Past event

Anthropological Perspectives on the War in Ukraine A Virtual Discussion

The war in Ukraine has disrupted the lives of millions of people leading to displacement, loss of lives and economic precarity. The University Anthropology Society, in collaboration with the University of Aberdeen Anthropology Society, is hosting this timely and important discussion on the anthropological implications of the war in both local and global contexts. Guest speakers will gather to discuss and answer your questions about displacement, heritage, memory, political economies and other relating themes under their expertise.

Dr Diana Vonnak – University of St Andrews

Dr Vonnak's PhD research focused on the relationship between expertise and the changing state in post-socialist heritage preservation in Lviv, Ukraine, on the infrastructures of heritage preservation, and the challenges municipal organisations face when dealing with national or international protection regimes.

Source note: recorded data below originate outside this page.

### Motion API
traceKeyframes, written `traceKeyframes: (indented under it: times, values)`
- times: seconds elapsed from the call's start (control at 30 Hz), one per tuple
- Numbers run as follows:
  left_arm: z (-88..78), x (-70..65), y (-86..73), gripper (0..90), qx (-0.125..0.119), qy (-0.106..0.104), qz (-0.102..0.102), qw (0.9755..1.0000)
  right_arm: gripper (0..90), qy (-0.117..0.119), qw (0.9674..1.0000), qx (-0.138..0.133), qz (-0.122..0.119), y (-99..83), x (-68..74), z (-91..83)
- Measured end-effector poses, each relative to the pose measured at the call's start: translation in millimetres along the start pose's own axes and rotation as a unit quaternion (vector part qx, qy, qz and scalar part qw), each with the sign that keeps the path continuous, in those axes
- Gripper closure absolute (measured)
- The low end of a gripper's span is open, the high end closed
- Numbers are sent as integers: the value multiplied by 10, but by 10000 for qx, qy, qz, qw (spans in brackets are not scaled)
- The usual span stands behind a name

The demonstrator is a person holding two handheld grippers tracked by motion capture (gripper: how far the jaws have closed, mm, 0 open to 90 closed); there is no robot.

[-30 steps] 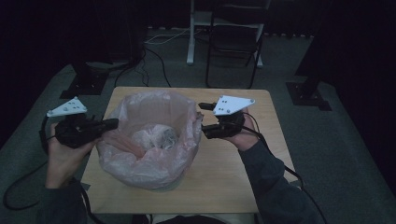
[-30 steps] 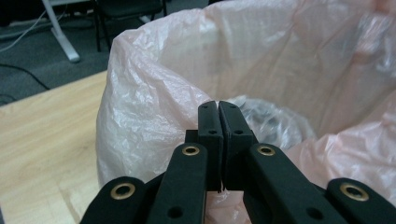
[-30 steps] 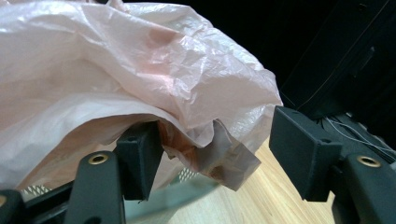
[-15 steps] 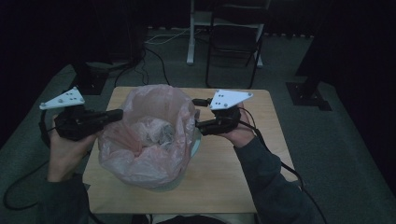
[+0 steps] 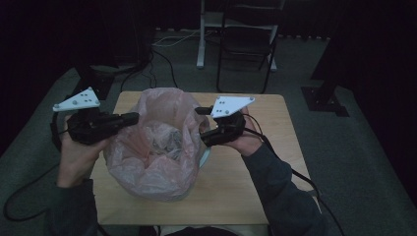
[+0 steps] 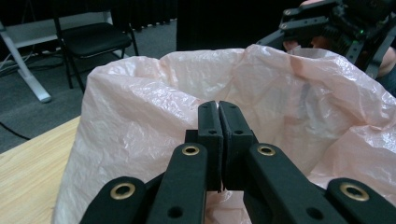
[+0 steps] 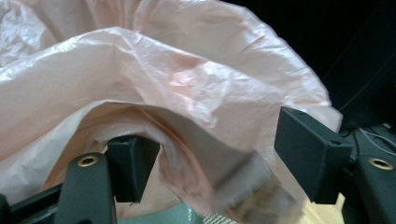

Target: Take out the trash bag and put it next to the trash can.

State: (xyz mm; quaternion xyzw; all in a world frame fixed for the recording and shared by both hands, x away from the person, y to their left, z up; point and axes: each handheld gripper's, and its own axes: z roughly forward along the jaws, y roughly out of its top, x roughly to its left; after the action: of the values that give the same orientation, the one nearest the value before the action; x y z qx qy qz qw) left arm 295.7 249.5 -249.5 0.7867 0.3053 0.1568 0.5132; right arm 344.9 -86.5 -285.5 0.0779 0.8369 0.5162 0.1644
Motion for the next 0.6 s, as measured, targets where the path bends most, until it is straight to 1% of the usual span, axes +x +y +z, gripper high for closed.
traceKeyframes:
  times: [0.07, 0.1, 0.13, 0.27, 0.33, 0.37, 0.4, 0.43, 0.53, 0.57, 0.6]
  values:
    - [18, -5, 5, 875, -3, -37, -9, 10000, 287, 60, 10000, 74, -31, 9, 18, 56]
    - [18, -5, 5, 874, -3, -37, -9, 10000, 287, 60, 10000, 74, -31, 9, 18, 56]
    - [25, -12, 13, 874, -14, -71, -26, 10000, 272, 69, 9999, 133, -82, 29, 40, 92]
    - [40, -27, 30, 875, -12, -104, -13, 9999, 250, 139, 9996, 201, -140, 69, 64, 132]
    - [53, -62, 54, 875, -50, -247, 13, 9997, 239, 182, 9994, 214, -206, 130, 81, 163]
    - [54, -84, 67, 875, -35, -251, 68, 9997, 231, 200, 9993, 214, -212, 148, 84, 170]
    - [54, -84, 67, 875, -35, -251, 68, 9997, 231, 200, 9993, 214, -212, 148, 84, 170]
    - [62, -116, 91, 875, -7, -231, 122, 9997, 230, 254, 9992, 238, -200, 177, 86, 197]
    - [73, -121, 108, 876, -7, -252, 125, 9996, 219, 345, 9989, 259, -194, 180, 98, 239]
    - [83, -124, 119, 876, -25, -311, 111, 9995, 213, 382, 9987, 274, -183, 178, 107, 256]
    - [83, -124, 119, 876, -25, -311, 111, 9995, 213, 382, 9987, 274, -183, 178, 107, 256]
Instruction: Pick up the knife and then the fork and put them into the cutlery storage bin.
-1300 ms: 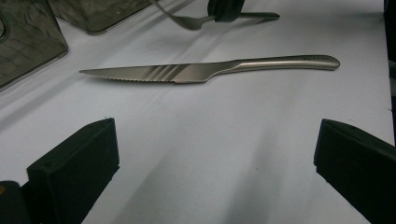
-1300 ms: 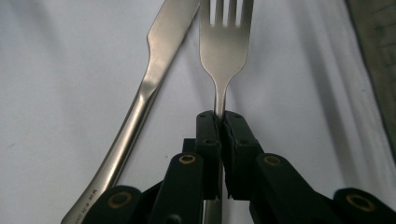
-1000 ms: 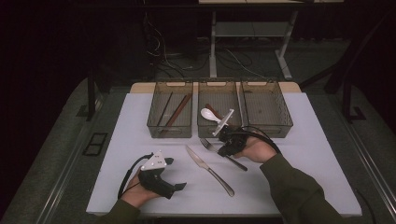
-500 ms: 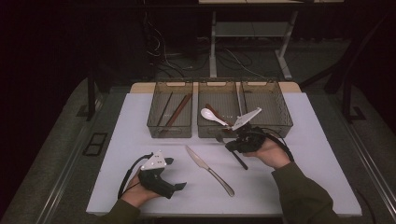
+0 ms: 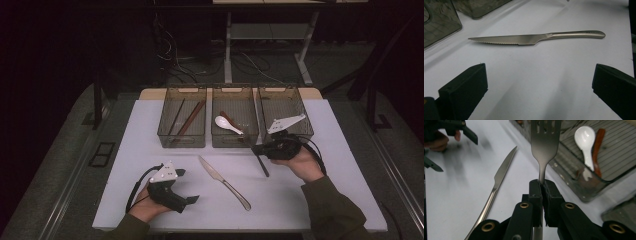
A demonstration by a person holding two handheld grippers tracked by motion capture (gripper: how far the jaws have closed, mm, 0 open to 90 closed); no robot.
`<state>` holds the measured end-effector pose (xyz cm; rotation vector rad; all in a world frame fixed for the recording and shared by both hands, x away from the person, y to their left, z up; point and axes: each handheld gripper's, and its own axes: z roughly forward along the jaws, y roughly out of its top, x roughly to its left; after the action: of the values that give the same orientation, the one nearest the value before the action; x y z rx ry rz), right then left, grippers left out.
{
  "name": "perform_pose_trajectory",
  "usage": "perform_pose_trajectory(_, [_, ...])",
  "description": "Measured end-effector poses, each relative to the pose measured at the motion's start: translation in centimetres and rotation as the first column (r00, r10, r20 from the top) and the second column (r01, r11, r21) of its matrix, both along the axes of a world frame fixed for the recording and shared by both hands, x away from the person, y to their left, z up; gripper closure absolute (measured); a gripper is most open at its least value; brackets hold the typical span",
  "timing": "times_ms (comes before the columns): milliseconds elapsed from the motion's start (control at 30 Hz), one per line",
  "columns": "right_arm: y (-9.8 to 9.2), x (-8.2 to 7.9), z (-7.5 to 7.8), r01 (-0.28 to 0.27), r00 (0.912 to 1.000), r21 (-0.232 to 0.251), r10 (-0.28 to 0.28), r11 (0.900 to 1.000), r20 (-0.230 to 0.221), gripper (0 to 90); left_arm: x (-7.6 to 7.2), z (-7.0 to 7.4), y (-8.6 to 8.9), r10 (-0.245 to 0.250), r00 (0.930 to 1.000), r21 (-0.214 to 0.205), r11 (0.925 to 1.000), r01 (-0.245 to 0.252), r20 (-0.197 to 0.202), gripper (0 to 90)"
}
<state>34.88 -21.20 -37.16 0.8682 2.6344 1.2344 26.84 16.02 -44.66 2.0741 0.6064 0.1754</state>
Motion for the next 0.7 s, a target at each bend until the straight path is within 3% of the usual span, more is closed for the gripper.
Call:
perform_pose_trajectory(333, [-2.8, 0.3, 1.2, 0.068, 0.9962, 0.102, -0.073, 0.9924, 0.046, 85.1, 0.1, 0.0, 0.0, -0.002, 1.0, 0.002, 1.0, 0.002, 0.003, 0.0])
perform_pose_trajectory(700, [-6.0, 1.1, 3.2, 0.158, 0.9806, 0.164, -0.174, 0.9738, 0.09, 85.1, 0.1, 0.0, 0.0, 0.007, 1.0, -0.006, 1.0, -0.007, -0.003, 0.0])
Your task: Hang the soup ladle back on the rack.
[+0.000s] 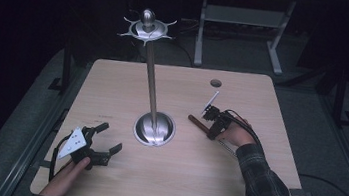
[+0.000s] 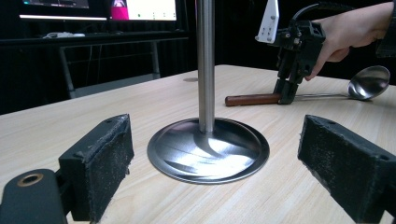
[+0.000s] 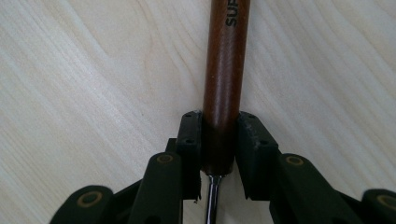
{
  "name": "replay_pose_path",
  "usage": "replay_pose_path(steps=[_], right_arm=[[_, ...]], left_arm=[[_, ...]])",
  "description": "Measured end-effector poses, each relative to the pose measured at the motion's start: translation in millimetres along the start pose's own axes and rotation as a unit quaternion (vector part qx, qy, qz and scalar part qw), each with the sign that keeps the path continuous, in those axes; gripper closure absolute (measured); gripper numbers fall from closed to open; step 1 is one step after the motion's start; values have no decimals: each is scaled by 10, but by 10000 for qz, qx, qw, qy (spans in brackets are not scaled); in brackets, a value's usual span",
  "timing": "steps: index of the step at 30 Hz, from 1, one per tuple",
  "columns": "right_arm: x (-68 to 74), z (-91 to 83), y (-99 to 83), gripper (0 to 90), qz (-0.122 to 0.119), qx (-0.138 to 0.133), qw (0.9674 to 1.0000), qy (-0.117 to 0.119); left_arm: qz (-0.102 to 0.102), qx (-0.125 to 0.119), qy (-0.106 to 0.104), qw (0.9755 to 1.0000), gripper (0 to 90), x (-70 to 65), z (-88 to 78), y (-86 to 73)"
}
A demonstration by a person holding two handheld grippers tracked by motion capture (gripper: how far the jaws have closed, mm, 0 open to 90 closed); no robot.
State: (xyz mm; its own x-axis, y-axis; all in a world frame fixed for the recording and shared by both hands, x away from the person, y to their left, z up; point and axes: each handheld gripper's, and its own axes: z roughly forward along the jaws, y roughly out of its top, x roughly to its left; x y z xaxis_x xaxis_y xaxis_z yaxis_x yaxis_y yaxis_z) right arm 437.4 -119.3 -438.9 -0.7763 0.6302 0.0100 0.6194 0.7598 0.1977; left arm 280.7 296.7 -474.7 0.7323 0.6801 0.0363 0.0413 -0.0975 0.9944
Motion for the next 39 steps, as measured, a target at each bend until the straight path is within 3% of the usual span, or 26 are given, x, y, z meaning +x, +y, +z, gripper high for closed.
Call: replay_pose_path(steps=[5,10,19,24,33,39], right_arm=[[2,-8,-4,732,193,28,9998,82],[1,-35,-15,733,208,-53,9997,96],[-41,-337,-150,734,271,-658,9974,136],[-47,-533,-274,734,343,-1119,9930,159],[-30,-735,-498,734,471,-1869,9812,122],[13,-919,-603,735,503,-2393,9696,91]], left_arm=[[10,0,5,10000,97,0,-1,0],[-3,-5,-2,10000,97,3,-2,-1],[2,8,9,10000,97,0,-1,0],[10,-2,26,10000,97,-2,1,0],[5,2,40,10000,97,-2,0,0],[-28,-9,44,10000,97,0,-1,-1]])
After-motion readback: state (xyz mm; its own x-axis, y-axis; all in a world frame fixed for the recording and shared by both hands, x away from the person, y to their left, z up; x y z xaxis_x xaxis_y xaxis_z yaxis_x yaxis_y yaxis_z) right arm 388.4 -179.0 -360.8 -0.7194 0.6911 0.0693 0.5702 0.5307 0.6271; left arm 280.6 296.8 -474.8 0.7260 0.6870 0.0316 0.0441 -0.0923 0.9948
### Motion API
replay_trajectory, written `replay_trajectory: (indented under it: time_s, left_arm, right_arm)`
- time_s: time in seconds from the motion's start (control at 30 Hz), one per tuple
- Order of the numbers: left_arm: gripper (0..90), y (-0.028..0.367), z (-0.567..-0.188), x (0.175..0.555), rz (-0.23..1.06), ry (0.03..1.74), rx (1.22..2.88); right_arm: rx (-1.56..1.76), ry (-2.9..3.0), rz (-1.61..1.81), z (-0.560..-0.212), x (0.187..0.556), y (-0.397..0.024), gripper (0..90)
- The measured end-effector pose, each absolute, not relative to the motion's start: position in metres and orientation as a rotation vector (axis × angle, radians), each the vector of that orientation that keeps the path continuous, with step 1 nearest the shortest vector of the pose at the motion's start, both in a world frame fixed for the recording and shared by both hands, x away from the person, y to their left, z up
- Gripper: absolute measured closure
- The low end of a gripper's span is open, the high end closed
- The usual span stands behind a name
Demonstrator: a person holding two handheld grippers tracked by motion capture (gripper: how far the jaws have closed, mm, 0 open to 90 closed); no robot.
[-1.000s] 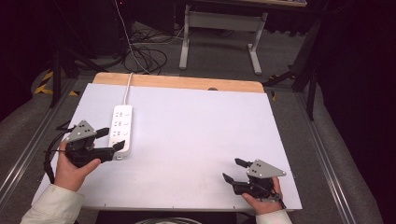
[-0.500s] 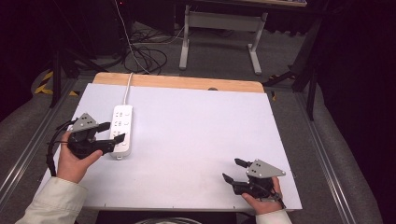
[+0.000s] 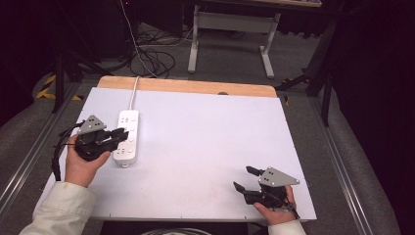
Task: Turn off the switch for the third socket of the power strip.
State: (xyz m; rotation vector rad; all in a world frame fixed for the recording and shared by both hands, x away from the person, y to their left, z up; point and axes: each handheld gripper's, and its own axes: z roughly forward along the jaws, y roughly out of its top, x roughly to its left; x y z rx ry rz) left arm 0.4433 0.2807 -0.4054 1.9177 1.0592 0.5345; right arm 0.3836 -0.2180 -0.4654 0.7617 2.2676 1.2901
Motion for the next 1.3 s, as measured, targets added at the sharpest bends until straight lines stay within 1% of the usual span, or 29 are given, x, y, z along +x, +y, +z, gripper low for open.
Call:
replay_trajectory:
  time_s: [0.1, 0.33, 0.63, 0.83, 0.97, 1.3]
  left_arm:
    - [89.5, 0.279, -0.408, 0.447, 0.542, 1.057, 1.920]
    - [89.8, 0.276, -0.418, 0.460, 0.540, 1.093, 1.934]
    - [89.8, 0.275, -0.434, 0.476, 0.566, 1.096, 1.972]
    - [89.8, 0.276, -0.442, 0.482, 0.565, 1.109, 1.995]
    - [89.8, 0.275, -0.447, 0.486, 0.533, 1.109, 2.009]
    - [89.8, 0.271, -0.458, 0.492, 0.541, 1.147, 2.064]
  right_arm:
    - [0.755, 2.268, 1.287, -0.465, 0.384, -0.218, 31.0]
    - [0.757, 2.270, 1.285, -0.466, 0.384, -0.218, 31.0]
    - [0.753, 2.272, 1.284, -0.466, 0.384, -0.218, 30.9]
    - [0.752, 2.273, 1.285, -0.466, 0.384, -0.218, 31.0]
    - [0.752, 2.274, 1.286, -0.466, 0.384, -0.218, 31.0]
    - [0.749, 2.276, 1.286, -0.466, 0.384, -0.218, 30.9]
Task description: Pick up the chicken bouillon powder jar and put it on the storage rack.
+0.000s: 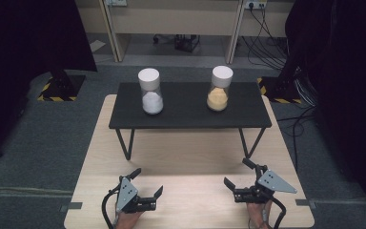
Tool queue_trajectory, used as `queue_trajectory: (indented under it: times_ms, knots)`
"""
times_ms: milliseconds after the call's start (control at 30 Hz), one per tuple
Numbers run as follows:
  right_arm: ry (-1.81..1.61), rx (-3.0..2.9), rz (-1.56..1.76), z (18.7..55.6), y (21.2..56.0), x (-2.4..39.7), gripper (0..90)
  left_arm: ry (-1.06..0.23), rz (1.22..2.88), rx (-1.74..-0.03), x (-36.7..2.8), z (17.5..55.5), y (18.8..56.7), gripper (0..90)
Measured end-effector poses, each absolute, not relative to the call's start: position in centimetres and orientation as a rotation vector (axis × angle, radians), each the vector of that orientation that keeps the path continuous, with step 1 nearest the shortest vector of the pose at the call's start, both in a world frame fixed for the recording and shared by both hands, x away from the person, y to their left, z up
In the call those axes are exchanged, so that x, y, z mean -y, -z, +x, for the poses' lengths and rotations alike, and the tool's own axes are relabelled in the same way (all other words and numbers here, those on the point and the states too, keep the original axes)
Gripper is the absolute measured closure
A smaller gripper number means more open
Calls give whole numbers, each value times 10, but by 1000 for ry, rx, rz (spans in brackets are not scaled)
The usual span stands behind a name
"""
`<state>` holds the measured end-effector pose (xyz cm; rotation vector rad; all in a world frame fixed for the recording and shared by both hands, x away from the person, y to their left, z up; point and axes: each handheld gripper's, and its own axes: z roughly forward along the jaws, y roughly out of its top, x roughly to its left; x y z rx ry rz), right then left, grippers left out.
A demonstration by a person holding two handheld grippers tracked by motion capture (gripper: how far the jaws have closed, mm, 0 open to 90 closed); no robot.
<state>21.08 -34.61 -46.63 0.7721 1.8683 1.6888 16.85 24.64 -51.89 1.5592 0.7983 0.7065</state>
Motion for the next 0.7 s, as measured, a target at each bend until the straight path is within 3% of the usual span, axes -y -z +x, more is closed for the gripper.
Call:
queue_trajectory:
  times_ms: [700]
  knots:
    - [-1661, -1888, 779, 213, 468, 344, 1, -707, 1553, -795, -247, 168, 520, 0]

Beyond the focus on heritage, she has analysed how the ongoing war changes the stakes of cultural and memory politics.

Dr Denys Gorbach – Max Planck Sciences Po Centre

Dr Gorbach's research interests include political economy, social movements, and working-class formation in the post-Soviet region. Gorbach's current research project is focused on national populism in today's Ukraine, both as the basis of dominant national public discourses and as the defining factor of the country's national variety of capitalism.

Dr Deborah Jones – Max Planck Institute for Social Anthropology

Dr Jones' book manuscript in preparation, Words to Sow: Language and Violence in Ukraine‘ builds on her doctoral research in agrarian Ukraine in the year leading up to the Maidan Revolution and as the country descended into armed conflict (2013 to 2018). As part of the Department of Resilience and Transformation in Eurasia, she has continued to work in Ukraine, most recently studying landmine-affected regions of Kyiv-controlled eastern Ukraine and how unexploded ordnance (and efforts to remove) affects land rights and livelihoods in rural communities.

Dr Volodymyr Artiukh – The University of Oxford's Centre on Migration, Policy and Society

Dr Artiukh's research interests include the anthropology of work and labour organisations in post-Soviet countries, the anthropology of populism, and the comparative study of hegemonic practices in Eastern Europe. He is current working on a book manuscript based on his PhD work. Within the ERC-Funded ‘EMPTINESS' project, Artiukh is studying the movement of Ukrainian migrants.